Keadilan Restoratif, Lebih dari Sekedar Mengurangi Pengulangan Tindak Pidana
Utama

Keadilan Restoratif, Lebih dari Sekedar Mengurangi Pengulangan Tindak Pidana

Tujuan utama dari keadilan restoratif tidak lain dan tidak bukan adalah pencapaian keadilan yang seadil-adilnya bagi seluruh pihak yang terlibat tanpa hanya sebatas mengedepankan penghukuman.

Oleh:
Ferinda K Fachri
Bacaan 3 Menit

Teori tersebut, bagi Burhanuddin dapat dipergunakan dalam memandang perkembangan masyarakat yang menghendaki adanya kebutuhan hukum masyarakat. Termasuk dalam hal hukum pidana. Dewasa ini mulai terjadi pergeseran dari paradigma pembalasan menjadi paradigma restorasi atau yang lebih dikenal sebagai paradigma keadilan restoratif (restorative justice) pada praktek penegakan hukum di Indonesia.

Pergeseran tersebut mulai terjadi tatkala terjadinya sejumlah peristiwa pidana ringan yang masih dilakukan persidangan untuk memperoleh putusan akhir. “Masyarakat tentu terusik dengan peristiwa-peristiwa tersebut dan masyarakat memandang bahwa aparat penegak hukum hanya melaksanakan bunyi UU. Namun, aparat penegak hukum tidak memberikan keadilan kepada masyarakat. Untuk itu, pertanyaan mendasar yang muncul adalah apakah keadilan dan kepastian hukum harus ditegakkan tanpa mempertimbangkan asas-asas kemanfaatan?”

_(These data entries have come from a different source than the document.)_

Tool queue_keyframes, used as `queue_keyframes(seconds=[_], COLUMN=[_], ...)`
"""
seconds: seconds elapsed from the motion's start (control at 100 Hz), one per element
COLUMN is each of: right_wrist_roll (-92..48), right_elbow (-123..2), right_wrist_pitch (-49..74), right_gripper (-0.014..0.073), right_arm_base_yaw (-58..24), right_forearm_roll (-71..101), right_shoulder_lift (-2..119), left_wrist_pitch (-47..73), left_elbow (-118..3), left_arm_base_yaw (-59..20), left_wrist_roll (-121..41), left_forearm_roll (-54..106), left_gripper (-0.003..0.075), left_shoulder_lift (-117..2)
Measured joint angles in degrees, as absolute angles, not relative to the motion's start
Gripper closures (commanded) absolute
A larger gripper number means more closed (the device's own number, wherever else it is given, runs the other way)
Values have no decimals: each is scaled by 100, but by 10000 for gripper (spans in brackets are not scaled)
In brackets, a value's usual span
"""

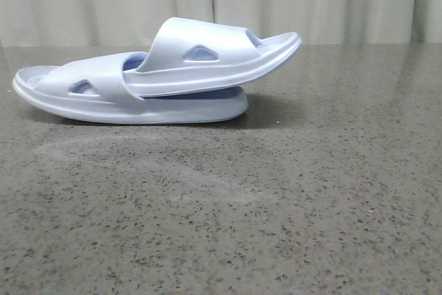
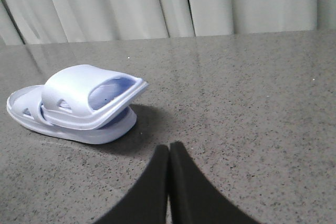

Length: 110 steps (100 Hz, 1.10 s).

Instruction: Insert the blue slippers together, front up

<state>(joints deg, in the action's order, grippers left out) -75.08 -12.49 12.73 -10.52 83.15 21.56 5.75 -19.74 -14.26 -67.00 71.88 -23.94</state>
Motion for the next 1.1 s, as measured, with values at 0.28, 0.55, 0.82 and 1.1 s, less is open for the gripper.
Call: queue_keyframes(seconds=[0.28, 0.55, 0.82, 1.1], right_wrist_roll=[-7508, -7508, -7508, -7508], right_elbow=[-1185, -1185, -1185, -1185], right_wrist_pitch=[1318, 1330, 1330, 1330], right_gripper=[673, 673, 673, 673], right_arm_base_yaw=[-1052, -1052, -1052, -1052], right_forearm_roll=[8326, 8326, 8326, 8326], right_shoulder_lift=[2127, 2127, 2127, 2127], left_wrist_pitch=[544, 544, 544, -179], left_elbow=[-1974, -1974, -1974, -1593], left_arm_base_yaw=[-1426, -1426, -1426, -1420], left_wrist_roll=[-6700, -6700, -6700, -4856], left_forearm_roll=[7383, 7389, 7396, 6546], left_gripper=[705, 705, 705, 705], left_shoulder_lift=[-2362, -2362, -2362, -2294])
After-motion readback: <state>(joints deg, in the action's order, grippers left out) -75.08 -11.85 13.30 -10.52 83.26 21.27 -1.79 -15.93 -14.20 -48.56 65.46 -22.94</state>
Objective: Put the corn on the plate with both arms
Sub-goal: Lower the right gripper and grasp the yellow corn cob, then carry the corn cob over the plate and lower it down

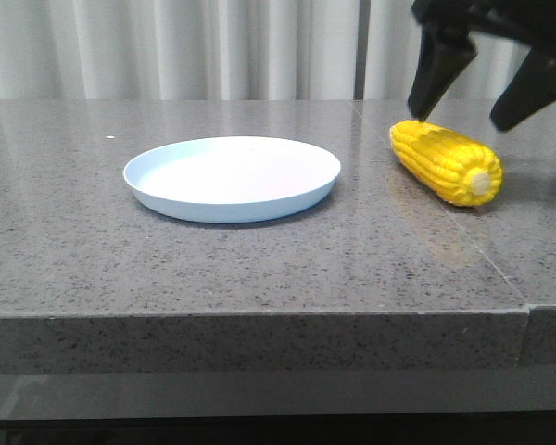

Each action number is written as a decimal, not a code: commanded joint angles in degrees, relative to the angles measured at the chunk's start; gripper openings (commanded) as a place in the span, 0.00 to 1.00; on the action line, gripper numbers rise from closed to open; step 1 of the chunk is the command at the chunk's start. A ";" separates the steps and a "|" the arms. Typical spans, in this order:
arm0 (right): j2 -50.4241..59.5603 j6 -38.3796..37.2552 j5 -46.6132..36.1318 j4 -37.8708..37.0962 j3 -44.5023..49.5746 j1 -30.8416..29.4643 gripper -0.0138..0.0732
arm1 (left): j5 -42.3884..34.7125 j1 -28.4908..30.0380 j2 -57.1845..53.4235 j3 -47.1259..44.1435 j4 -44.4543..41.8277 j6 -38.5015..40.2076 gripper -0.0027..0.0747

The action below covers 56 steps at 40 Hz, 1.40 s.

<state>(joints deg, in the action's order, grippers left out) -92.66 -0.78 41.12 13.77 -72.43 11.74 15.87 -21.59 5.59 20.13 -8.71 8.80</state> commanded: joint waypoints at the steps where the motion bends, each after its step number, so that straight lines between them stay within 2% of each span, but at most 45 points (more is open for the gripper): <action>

Padahal, lanjutnya, kemanfaatan hukum memiliki nilai yang sepatutnya menyertai keadilan dan kepastian hukum. Dengan begitu sudah seyogyanya aparat penegak hukum dalam menegakkan nilai-nilai keadilan dan kepastian hukum juga dibarengi dengan pertimbangan nilai kemanfaatan.

Kejaksaan RI dalam hal ini memiliki kewenangan menjalankan fungsi berkaitan dengan kekuasaan kehakiman secara merdeka dari sisi peradilan pidana di Indonesia dan memainkan peran yang cukup sentral. Dalam Pasal 139 KUHAP jelas disebutkan, “Setelah penuntut umum menerima atau menerima kembali hasil penyidikan yang lengkap dari penyidik, ia segera menentukan apakah berkas perkara itu sudah memenuhi persyaratan untuk dapat atau tidak dilimpahkan ke pengadilan’.

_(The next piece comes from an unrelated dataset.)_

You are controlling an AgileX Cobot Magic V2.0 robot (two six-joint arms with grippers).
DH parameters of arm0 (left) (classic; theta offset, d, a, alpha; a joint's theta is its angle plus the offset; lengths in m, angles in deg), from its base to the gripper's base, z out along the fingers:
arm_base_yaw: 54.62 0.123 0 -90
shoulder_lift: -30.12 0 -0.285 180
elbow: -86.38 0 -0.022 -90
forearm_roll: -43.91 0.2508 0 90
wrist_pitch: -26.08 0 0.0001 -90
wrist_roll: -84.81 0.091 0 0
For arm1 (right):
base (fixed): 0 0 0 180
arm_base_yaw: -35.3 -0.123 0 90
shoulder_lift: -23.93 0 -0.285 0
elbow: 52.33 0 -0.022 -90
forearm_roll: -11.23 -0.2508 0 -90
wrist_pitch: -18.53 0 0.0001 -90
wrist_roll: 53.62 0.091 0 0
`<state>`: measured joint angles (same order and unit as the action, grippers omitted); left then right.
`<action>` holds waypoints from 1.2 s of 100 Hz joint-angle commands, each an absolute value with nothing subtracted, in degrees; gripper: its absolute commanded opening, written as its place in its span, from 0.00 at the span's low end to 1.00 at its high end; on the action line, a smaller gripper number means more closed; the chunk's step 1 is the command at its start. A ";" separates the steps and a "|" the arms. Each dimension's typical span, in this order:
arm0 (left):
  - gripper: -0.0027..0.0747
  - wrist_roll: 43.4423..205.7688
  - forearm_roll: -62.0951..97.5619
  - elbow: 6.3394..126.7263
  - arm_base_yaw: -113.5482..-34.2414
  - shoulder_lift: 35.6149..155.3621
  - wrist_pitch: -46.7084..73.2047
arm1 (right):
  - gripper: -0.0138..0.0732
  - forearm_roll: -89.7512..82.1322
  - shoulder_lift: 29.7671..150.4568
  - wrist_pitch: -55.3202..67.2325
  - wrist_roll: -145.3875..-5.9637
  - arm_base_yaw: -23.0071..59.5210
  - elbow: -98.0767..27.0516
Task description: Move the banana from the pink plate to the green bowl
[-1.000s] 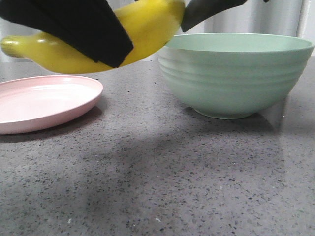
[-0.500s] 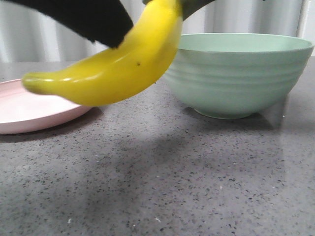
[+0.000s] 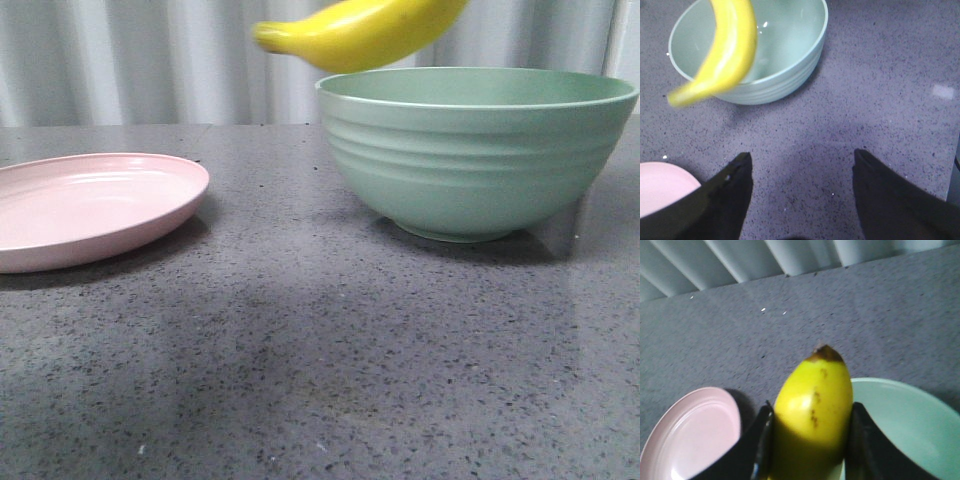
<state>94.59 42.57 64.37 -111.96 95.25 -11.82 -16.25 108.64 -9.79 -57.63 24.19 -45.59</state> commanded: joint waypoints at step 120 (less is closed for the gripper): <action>0.01 86.38 42.77 64.53 -112.26 86.32 -11.20 | 0.07 -4.73 97.75 -21.29 -58.62 30.91 -46.88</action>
<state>87.98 42.62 63.97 -111.96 88.97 -14.30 -4.98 101.76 -23.13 -57.65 30.72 -45.59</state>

“Dalam perkembangannya tuntutan penyelesaian perkara pidana yang sebelumnya mengutamakan penyelesaian melalui peradilan pidana, berubah menjadi humanis yang mengedepankan pemulihan keadaan seperti sebelum tindak pidana itu terjadi yaitu dengan pendekatan keadilan restoratif atau restorative justice.”

Dengan dimediasi aparat penegak hukum, restorative justice dilakukan melalui penyelesaian masalah yang melibatkan para pihak yang berperkara. Musyawarah digelar guna mencapai kesepakatan perdamaian yang diterima oleh semua lapisan masyarakat dan mengembalikan atau memperbaiki tatanan kehidupan masyarakat yang rusak karena perbuatan pidana yang telah dilakukan.

Burhanuddin menyampaikan tujuan utama dari keadilan restoratif tidak lain dan tidak bukan adalah pencapaian keadilan yang seadil-adilnya bagi seluruh pihak yang terlibat tanpa hanya sebatas mengedepankan penghukuman. Prosesnya melibatkan korban, pelaku, lingkungan sosial, lembaga peradilan, dan masyarakat. Sebab, prinsip dasar pelaksanaan keadilan restoratif yakni tindak pidana tidak hanya melanggar hukum, tetapi juga menyebabkan kerugian pada korban dan masyarakat.

Dengan demikian, pada setiap upaya menangani dampak yang ditimbulkan suatu tindak pidana menurut Jaksa Agung sudah semestinya melibatkan pelaku dan para pihak lainnya yang dirugikan. “Kami juga mendorong dan memberikan dukungan pada korban dan pelaku untuk menyelesaikan masalah hukum yang dihadapi,” kata dia.

“Pendekatan keadilan restoratif dalam penegakan hukum saat ini telah menjadi istilah yang populer dalam penegakan hukum di Indonesia. Kalangan akademisi, penegak hukum, praktisi memandang bahwa pendekatan restorative justice merupakan salah satu alternatif jawaban terhadap penegakan hukum di Indonesia. Nilai keadilan restoratif menurut hemat saya, lebih dari sekedar mengurangi pengulangan proses terjadinya korban tindak pidana,” tegasnya.